WHAT TO PRODUCE — For this listing, the lines between the one holding "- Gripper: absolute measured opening" and the one holding "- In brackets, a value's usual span", inclusive, must be set down exactly.

INFORMATION SUPPLIED —

^^^^^^^^^^^^^^^^

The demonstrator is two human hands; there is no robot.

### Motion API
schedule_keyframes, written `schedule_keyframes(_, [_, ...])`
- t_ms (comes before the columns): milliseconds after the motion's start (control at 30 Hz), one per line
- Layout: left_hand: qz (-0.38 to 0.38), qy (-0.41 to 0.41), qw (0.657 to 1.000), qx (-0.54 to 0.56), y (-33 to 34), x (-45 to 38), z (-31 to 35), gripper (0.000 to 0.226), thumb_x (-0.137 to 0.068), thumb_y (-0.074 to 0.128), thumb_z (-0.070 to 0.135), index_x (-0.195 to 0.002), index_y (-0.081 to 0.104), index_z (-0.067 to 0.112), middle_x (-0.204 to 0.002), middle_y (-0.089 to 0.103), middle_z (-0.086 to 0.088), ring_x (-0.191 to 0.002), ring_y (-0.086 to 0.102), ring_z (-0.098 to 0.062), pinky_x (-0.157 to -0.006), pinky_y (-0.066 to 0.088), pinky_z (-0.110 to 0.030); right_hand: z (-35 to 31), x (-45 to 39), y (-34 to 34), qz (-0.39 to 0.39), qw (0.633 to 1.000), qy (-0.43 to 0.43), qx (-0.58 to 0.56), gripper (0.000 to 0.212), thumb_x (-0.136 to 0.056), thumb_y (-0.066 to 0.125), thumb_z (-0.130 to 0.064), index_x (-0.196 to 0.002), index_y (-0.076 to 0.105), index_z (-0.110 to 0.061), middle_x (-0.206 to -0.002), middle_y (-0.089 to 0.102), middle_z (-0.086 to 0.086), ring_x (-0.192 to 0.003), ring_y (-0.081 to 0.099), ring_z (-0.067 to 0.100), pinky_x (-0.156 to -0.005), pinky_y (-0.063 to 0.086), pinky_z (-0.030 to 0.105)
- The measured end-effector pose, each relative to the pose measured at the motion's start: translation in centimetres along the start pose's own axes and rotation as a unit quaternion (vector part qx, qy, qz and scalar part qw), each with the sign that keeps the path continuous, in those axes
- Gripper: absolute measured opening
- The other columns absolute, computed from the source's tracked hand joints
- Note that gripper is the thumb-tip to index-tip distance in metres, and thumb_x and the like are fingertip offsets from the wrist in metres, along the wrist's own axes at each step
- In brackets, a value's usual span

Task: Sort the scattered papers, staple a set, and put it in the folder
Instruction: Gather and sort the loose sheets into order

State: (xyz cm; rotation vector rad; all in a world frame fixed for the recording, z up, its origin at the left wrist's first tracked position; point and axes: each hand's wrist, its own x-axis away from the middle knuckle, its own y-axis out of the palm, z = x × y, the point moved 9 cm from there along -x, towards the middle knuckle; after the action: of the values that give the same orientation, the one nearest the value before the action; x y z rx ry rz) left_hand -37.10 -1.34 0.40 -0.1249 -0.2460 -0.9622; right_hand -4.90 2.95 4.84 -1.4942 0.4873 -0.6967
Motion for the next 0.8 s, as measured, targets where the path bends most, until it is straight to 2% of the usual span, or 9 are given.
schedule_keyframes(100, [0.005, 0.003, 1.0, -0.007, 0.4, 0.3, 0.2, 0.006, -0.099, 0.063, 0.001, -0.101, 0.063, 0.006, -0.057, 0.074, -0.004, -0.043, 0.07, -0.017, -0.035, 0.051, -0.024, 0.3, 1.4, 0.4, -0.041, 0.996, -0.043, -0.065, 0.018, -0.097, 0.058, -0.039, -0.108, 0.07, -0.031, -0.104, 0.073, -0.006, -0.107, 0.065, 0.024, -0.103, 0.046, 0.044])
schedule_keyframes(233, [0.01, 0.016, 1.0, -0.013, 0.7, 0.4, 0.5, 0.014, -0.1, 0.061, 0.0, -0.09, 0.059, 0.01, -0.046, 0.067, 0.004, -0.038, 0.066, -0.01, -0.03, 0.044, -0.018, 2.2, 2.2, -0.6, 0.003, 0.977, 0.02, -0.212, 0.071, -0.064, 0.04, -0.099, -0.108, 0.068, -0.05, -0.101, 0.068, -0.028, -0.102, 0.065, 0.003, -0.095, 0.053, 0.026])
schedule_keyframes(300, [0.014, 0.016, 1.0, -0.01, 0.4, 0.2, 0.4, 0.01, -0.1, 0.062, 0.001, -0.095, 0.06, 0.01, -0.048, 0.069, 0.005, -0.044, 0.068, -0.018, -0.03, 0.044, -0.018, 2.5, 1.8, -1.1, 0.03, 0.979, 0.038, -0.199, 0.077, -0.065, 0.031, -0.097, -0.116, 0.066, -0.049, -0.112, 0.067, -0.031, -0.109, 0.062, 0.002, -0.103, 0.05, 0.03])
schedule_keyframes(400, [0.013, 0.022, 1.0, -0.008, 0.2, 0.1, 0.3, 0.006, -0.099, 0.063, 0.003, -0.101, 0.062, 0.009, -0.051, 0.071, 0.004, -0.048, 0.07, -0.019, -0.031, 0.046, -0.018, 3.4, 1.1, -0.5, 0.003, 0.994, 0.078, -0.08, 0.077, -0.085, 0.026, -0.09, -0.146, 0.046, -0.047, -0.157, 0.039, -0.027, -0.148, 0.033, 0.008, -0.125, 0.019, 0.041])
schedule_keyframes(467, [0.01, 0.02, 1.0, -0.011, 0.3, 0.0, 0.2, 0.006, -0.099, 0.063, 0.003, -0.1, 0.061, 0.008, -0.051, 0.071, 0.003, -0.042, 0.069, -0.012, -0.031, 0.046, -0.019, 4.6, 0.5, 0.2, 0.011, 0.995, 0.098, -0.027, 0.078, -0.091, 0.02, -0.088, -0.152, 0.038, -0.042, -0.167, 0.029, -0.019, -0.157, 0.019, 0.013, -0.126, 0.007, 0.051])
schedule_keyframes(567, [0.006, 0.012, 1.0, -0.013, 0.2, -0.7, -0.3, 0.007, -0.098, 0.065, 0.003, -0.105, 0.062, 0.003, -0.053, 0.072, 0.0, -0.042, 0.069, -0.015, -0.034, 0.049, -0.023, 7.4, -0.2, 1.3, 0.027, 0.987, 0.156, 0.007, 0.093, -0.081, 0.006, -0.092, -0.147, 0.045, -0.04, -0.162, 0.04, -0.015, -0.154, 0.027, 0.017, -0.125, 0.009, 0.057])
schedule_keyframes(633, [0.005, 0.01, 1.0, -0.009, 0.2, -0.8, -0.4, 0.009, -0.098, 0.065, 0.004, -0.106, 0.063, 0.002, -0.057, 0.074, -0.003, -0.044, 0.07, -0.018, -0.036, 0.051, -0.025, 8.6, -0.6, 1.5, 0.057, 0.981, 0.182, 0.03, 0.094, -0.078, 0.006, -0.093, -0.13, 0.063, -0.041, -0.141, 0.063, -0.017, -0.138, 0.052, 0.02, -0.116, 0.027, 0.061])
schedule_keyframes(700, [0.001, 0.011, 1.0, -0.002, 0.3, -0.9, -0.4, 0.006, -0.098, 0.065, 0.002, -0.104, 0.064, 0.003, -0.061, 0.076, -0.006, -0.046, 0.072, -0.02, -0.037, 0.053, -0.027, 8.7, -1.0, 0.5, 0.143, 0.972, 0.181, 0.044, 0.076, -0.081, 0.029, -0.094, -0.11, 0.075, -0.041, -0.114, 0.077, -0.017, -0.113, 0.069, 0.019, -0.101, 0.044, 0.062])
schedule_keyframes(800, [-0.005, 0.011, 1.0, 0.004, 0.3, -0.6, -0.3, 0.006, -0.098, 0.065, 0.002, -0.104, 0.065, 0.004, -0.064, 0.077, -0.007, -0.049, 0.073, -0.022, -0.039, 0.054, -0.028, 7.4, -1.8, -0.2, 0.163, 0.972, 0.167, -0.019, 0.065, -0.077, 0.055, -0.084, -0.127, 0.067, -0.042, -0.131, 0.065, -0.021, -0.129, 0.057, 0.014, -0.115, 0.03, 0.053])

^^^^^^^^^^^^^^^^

SOLUTION TO THIS PROBLEM —
- Gripper: absolute measured opening
- The other columns absolute, computed from the source's tracked hand joints
- Note that gripper is the thumb-tip to index-tip distance in metres, and thumb_x and the like are fingertip offsets from the wrist in metres, along the wrist's own axes at each step
- In brackets, a value's usual span

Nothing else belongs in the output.